In the meantime, here's what you can do manually:

  • Check the "Product Details" section -- scroll past the photos and reviews. Look for fabric composition. If it says polyester, it's plastic. End of story.
  • Be suspicious of vague descriptions -- "satin," "silk feel," "cashmere-like" are marketing words, not fabric names. The composition label is the only thing that matters.
  • Avoid printed or coated items -- these are the garments most likely to contain PFAS or phthalates, based on the Greenpeace findings.
  • If no composition is listed, don't buy it -- seriously.
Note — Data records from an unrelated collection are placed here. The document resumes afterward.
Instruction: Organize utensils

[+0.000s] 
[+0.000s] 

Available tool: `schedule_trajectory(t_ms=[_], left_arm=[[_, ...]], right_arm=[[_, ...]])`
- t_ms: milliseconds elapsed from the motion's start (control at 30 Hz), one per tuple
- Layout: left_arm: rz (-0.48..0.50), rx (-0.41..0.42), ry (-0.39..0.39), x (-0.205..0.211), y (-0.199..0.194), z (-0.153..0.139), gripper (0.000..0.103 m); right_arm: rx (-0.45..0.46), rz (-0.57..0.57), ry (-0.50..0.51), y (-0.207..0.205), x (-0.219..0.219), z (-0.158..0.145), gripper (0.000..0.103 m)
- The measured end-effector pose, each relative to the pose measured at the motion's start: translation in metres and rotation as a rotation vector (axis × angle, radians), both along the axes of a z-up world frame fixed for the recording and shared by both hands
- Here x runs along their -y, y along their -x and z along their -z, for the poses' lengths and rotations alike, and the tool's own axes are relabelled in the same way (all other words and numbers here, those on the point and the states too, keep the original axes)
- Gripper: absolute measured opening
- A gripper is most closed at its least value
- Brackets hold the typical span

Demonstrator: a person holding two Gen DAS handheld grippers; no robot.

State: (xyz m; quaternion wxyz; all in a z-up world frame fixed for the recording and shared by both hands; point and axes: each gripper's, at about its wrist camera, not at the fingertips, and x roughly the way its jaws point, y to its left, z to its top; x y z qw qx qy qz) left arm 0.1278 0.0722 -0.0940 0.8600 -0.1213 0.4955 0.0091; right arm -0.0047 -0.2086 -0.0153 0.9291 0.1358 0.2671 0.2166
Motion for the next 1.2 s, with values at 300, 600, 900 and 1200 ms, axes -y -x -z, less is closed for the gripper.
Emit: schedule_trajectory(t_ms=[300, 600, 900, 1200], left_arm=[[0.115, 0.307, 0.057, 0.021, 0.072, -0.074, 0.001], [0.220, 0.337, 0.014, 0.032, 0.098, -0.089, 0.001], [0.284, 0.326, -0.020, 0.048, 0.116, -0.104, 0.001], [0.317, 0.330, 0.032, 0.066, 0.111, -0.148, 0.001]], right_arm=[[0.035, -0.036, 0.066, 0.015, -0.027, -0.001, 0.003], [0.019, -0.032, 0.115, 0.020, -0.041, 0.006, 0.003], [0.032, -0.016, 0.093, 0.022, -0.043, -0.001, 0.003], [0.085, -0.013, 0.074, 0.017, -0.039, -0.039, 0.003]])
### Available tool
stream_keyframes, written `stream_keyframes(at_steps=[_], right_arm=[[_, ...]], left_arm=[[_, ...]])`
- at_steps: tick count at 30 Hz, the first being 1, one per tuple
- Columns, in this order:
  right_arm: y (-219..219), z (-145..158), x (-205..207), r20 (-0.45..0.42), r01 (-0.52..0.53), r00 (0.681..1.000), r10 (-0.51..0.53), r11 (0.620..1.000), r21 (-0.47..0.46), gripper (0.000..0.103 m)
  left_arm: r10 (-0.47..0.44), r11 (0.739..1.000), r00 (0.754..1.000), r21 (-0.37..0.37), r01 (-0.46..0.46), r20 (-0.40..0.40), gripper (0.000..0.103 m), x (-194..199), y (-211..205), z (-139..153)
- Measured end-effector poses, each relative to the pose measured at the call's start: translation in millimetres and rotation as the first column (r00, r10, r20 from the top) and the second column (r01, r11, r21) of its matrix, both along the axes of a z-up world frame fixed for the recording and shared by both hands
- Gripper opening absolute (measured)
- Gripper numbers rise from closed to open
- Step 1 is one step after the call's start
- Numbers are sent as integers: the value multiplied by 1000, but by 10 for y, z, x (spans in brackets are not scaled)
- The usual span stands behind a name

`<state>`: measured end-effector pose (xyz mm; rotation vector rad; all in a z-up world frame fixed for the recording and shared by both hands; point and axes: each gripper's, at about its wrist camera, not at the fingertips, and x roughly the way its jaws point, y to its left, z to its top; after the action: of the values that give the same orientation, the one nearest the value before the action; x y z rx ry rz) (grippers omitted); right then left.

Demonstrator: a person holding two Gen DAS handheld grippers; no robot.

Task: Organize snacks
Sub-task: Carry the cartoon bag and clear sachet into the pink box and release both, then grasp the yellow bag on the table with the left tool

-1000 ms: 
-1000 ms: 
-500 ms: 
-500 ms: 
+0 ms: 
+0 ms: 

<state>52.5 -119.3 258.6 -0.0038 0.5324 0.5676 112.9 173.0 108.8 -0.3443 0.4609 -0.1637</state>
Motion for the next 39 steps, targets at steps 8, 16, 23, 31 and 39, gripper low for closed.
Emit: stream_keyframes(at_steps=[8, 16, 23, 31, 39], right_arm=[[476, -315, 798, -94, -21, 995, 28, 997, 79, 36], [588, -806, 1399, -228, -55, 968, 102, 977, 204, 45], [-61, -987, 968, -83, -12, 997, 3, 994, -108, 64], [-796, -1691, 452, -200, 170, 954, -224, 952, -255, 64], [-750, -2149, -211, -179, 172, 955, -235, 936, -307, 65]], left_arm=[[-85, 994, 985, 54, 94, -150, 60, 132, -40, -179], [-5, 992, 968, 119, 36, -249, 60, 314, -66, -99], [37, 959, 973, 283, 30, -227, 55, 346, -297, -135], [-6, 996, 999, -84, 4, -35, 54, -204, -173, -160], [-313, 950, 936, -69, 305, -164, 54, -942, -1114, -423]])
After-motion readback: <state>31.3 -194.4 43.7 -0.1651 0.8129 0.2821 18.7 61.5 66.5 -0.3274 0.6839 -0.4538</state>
If a brand won't tell you what's in the garment, that's your answer.

Frequently Asked Questions

Is Shein clothing toxic?

Some of it, yes. Greenpeace's 2025 testing found PFAS (forever chemicals) at 3,300 times the EU regulatory limit and phthalates at 100 times the EU limit in Shein garments. These chemicals are linked to cancer, hormonal disruption, and immune system damage. Not every Shein item will contain these substances, but the brand's quality control has repeatedly failed to catch dangerous levels of restricted chemicals. Printed items, coated fabrics, and accessories carry the highest risk.

What percentage of Shein is polyester?

Approximately 82% of Shein garments contain synthetic fibres as the primary material, with around 64% being pure polyester with no natural fibre blend. Polyester is petroleum-based plastic. It doesn't breathe, it sheds microplastics when washed, and it takes over 200 years to decompose. If you pick up a random Shein item, the overwhelming probability is that it's mostly or entirely plastic.

Is Shein sustainable?

No. Shein adds thousands of new styles daily, produces garments overwhelmingly from virgin synthetic fibres, and has been caught selling items with toxic chemical levels far exceeding safety limits. Their "evoluSHEIN" line uses recycled polyester and organic cotton in a tiny fraction of their total output. Recycled polyester still sheds microplastics and doesn't biodegrade. At Shein's production volume, a small eco-labelled sub-line is a marketing exercise, not a sustainability strategy.